The Irish defense refused to be shaken, however, and set up the last two Irish scores with interceptions. After a theft by Tom Longo had stopped a State drive, the Irish were forced to punt. Tony Carey stole a Juday bomb, though, and ran it back to the Spartan 29. After two plays lost seven yards, John Huarte revived the restless fans with a 16-yard pass to Snow. With a fourth-down-and-one situation, the Spartans were prepared for a crack at the middle. But Huarte rolled out right and dodged his way 21 yards to the end zone. Huarte followed his run for a touchdown with a pass to Eddy for two points. Captain Jim Carroll set up the final score with an interception on the MSU 15. Sandy Bonvechio led the team in from there, and Pete Andreotti scored the final touchdown on a two-yard plunge.

The happy Irish fans were quick to sing the praises of Huarte and Carroll, Eddy and Longo, Farrell and Meyer, Snow and Carey, and the rest of the great Irish team. But the players were quick to hoist Ara Parseghian to their shoulders in tribute to the man they knew was most responsible for ending Michigan State’s long domain as masters of Irish football fortunes.

I’d like to share one more thing from this season with you, this piece written by Father Hesburgh:

On Being Number One

IT’S DARK OUTSIDE and cold. There is a strange quiet on a campus that usually is pretty noisy. Of course, most of you are away for Thanksgiving and probably matching, for the moment, the mood of this place on the evening of Saturday, November 28, 1964. As a famous politician said on losing the presidential election, “I’m too old to cry, and not old enough not to feel the hurt.”

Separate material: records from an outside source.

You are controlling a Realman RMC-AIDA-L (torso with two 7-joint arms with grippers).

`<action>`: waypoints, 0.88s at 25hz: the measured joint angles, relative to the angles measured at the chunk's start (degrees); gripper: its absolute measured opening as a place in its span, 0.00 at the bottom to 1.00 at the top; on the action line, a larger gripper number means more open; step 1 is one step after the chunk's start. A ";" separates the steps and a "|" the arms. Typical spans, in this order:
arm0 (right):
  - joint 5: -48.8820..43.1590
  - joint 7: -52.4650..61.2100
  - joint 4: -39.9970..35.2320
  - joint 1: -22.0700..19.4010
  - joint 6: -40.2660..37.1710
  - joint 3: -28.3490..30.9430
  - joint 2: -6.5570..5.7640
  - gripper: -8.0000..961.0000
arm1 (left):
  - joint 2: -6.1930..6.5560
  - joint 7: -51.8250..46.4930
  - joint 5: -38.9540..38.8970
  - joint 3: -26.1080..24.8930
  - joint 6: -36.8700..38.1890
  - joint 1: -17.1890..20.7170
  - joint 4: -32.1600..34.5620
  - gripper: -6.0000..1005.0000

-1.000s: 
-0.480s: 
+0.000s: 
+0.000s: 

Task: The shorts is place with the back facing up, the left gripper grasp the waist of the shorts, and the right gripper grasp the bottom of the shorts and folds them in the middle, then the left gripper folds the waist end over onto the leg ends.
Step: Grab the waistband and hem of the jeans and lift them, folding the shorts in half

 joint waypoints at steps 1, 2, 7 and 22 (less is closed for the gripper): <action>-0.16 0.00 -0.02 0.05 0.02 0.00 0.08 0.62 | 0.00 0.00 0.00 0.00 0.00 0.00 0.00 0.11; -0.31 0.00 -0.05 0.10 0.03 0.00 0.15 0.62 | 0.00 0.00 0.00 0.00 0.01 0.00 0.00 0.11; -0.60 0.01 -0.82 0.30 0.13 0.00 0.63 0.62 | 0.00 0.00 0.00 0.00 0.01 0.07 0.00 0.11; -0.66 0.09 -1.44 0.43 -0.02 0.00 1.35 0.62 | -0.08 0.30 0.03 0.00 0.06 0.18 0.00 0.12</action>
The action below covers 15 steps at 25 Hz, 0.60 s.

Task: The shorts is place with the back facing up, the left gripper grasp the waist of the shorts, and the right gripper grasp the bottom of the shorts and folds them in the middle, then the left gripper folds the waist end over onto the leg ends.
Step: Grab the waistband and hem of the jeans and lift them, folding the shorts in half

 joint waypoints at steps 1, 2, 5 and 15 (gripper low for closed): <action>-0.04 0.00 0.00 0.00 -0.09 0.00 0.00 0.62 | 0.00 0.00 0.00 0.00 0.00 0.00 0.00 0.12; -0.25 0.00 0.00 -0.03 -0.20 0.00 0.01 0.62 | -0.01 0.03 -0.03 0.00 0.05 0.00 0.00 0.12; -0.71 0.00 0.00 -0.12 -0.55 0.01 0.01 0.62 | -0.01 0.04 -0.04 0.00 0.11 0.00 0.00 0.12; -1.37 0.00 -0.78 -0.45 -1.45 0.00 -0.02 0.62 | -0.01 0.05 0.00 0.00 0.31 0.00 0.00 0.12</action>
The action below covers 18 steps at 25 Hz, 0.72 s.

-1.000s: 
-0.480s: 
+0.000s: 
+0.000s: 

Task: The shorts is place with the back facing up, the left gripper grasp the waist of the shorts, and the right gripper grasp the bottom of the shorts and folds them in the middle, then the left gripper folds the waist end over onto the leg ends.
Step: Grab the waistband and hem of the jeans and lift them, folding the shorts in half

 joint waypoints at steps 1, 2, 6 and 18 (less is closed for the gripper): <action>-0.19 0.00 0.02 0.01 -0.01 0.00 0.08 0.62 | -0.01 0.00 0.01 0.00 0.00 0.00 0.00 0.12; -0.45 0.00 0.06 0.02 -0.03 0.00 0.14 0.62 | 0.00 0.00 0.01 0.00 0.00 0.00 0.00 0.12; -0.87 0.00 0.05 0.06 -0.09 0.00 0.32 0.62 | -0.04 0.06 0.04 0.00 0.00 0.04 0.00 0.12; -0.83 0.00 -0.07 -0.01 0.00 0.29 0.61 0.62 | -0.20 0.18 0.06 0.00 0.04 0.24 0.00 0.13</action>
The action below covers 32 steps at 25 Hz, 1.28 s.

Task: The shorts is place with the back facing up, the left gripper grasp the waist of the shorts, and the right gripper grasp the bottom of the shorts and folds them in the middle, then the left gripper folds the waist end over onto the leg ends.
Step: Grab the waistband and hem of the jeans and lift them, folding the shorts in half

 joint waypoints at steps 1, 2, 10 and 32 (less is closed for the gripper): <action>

Ten weeks ago, none of you expected the extraordinary season we’ve had. Certainly, no one expected Notre Dame to be No. 1 for a number of weeks and to come within two minutes of the National Championship. Southern California had done it to us before, and we have done it to them, too, but somehow the world went on, the sun rose again the next morning, and people began to dream of next year. That’s football and, in a sense, that’s life too — we can never be sure of total victory, not even of eternal salvation, until we’ve won it. And win it we must, day by day, even minute by minute. Don’t ever stop wanting to be No. 1, but especially don’t ever stop trying.

I’m certainly not saying the team stopped trying. They have been great all year and, if anything, have given us far more than we could have hoped for. I salute them, one and all. They carried the burden of long hours of practice, the bruises, the blood, sweat, and tears that gave us nine victories out of ten starts, and a revitalized tradition of great games and a great pride in winning against the best in the land.

All through this exciting fall, especially since becoming No. 1, I’ve been sorely tempted to write a few words to all of you — non-team members, but Notre Darners all the same — about some of the things that made us less than No. 1. The heart of sport is spirit. Notre Dame spirit has been our greatest boast over the years, even when we were losing. This is what brought Coach Parseghian here — even when the prospects looked rather dismal last fall.

Spirit you have. No doubt about that. But we have to remind ourselves at times that spirit is more than noise. It has a kinship with the spiritual in sport. In this sense, it’s called sportsmanship. This kind of spirit never abuses a competitor — without him there would be no game — and with him, what takes place can be exciting, thrilling, even hard-nosed without degenerating into cheap abuse, disrespect, or a boorish lack of fair play. After all, it is still a game. In the Middle Ages when games were often a matter of life and death, there was still a spiritual quality to them called chivalry.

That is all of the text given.